> WHAT YOU ARE ASKED TO DO:
Among the entries below, which lines run from the line with "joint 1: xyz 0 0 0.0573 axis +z" through the line with "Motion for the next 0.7"? Retype those, both ends included, exactly and without pictures.

> RECORDS SUPPLIED:

- - - - - - -

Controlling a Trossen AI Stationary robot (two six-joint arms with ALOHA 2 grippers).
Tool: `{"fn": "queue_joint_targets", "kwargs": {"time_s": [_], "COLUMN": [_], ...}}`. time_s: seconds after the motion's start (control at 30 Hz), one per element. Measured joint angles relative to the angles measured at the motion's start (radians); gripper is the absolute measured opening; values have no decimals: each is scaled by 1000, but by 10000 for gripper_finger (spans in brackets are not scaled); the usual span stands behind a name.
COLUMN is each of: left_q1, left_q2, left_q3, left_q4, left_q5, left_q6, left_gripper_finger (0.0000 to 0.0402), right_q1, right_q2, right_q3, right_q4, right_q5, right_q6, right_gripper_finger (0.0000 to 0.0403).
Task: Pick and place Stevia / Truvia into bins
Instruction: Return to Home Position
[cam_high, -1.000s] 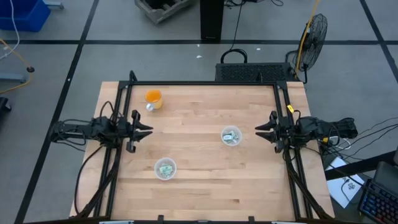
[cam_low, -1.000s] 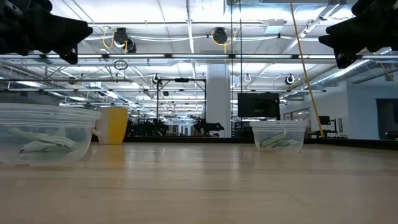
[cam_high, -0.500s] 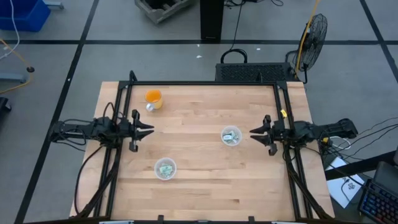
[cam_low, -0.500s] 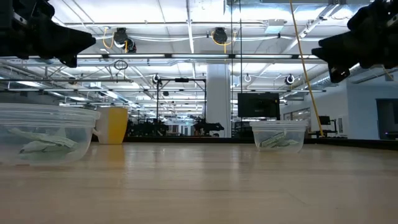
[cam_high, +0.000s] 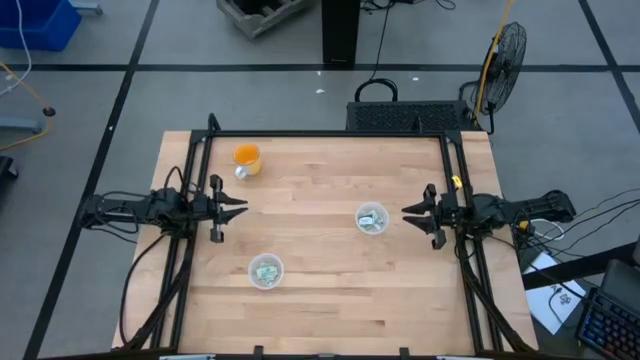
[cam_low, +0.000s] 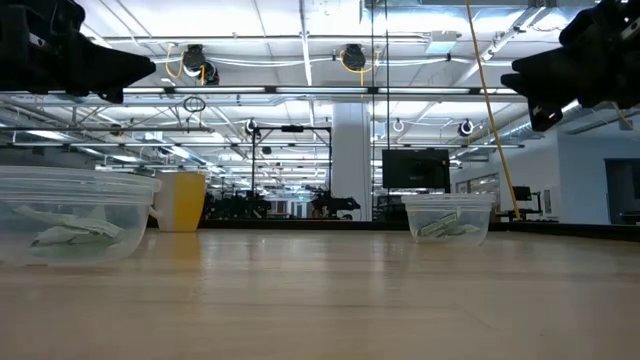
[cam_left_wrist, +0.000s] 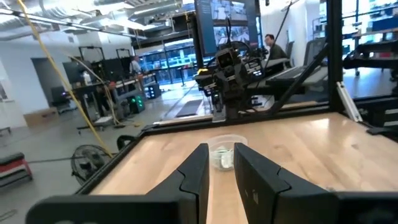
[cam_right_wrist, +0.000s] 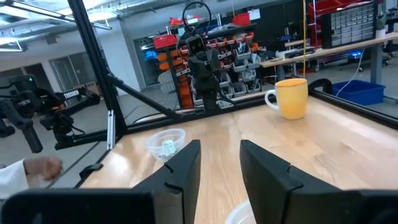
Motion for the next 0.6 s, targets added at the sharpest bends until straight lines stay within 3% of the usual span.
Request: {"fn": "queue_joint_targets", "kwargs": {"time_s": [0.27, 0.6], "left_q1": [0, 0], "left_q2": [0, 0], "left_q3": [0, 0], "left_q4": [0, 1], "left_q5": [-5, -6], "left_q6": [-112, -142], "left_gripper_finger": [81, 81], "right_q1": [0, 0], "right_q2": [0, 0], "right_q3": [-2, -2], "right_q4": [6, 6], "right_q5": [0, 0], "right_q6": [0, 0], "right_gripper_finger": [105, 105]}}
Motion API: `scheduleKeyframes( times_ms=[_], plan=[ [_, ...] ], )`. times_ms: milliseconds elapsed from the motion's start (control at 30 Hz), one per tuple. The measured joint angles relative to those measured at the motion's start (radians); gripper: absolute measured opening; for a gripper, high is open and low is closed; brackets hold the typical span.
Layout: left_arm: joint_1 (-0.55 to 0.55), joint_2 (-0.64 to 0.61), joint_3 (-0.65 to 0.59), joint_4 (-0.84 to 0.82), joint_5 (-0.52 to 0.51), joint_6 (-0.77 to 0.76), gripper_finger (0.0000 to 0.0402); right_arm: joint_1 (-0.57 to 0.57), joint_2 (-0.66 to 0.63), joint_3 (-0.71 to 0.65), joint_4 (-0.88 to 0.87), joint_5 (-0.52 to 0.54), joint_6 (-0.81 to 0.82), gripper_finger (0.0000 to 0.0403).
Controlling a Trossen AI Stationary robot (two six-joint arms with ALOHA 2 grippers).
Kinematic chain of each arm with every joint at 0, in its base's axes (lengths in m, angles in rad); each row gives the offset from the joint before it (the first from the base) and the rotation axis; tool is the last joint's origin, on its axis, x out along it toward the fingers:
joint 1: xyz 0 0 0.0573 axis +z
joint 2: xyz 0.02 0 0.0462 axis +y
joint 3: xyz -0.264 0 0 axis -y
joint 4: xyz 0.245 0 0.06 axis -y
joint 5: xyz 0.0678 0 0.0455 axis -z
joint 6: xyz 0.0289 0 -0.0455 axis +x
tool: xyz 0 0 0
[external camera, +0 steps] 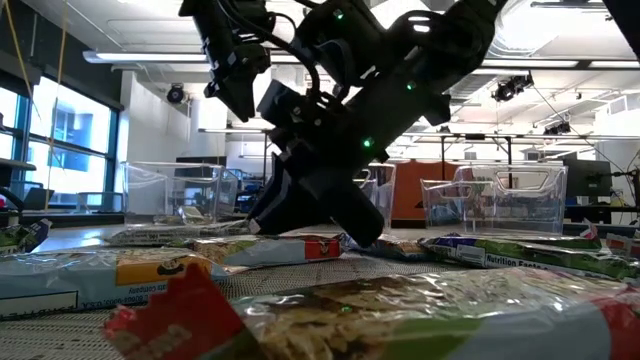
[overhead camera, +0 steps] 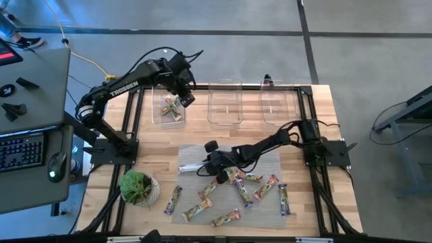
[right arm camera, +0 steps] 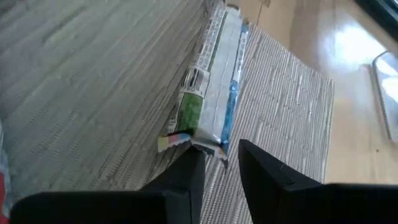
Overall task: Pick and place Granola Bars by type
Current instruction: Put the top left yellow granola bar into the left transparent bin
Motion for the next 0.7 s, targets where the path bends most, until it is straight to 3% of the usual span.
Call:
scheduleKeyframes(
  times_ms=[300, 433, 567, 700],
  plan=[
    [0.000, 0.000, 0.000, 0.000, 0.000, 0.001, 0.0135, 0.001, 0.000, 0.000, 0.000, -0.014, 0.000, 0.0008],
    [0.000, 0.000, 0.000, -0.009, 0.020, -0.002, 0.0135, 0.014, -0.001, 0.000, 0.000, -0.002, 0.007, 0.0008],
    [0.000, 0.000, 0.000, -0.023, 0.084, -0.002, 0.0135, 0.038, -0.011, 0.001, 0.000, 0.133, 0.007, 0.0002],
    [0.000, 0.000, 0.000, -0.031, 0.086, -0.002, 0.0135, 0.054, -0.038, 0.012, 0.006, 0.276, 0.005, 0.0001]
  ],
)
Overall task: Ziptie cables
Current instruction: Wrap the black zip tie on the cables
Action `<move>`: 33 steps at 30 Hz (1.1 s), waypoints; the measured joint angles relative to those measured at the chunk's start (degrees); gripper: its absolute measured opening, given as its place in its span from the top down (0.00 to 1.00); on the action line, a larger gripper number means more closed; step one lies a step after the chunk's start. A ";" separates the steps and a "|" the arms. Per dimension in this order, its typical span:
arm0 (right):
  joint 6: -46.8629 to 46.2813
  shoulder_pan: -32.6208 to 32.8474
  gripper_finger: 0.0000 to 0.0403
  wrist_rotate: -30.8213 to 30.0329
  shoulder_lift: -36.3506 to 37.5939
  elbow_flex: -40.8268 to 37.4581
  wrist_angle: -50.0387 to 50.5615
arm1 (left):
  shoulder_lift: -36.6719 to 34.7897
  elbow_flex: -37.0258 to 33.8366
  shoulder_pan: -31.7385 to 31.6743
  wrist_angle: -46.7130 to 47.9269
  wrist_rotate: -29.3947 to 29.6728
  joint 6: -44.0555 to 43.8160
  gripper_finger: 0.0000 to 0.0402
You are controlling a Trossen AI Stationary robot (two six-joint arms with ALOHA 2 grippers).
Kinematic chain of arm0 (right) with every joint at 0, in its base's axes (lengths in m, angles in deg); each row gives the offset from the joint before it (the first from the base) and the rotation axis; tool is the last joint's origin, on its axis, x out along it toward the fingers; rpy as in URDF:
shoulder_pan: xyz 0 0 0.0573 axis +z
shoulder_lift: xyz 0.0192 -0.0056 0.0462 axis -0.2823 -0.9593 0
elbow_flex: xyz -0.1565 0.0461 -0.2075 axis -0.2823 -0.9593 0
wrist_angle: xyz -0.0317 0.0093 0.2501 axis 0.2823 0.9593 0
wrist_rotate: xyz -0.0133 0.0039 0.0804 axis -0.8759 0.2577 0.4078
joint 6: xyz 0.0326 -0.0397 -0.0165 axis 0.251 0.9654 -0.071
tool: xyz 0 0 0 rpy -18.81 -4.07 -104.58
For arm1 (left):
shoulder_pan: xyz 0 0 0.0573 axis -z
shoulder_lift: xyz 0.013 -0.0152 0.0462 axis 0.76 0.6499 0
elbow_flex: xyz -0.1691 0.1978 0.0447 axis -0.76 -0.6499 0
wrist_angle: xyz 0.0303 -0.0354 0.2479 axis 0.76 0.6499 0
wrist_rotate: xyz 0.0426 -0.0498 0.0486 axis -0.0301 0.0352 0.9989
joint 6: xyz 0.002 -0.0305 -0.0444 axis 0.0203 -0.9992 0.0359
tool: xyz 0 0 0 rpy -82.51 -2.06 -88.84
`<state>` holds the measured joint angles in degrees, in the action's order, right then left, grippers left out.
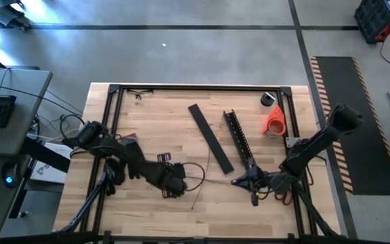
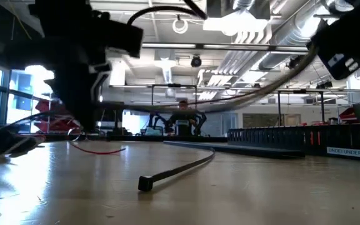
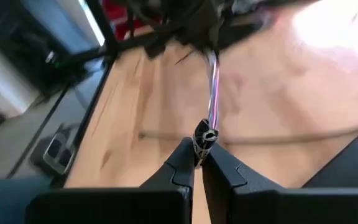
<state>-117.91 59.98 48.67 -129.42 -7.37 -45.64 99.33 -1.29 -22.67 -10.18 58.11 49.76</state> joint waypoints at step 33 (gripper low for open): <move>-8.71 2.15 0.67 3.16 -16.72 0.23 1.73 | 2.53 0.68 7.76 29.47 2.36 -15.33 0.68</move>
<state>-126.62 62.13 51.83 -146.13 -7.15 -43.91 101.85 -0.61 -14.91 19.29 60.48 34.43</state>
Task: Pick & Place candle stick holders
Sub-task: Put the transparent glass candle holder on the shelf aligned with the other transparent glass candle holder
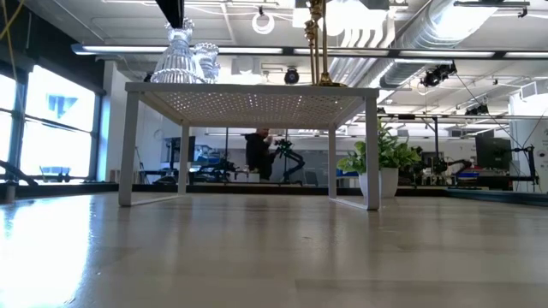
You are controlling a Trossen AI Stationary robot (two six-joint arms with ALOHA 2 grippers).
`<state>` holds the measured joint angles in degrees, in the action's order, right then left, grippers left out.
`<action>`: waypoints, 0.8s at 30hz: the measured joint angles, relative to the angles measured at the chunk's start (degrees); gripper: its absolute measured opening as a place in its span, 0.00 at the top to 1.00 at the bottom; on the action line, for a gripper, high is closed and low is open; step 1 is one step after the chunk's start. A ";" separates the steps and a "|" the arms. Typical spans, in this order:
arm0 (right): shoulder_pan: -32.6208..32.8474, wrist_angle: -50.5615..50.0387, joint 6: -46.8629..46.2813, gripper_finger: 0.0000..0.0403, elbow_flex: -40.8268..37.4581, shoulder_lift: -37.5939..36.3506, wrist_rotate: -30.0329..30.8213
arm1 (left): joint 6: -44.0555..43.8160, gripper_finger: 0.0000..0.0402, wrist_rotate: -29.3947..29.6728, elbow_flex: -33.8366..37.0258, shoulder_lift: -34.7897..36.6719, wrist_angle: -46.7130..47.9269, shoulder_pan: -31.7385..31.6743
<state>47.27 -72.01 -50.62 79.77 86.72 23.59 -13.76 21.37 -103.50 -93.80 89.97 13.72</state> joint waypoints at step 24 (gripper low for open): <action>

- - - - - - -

> ANSWER TO THIS PROBLEM:
joint 1: xyz 0 0 0.0573 axis +z
joint 2: xyz 0.02 0 0.0462 axis +y
joint 3: xyz -0.264 0 0 axis -y
joint 4: xyz 0.245 0 0.06 axis -y
joint 5: xyz 0.0678 0 0.0455 axis -z
joint 6: xyz 0.0289 0 -0.0455 axis +x
tool: xyz 0 0 0
[external camera, +0 steps] 
[overhead camera, +0 steps] 
[right arm camera, +0 steps] 
Overall task: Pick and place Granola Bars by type
Current instruction: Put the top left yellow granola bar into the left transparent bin
Motion for the next 0.7 s, targets where the path bends most, until it is straight to 3% of the usual span.

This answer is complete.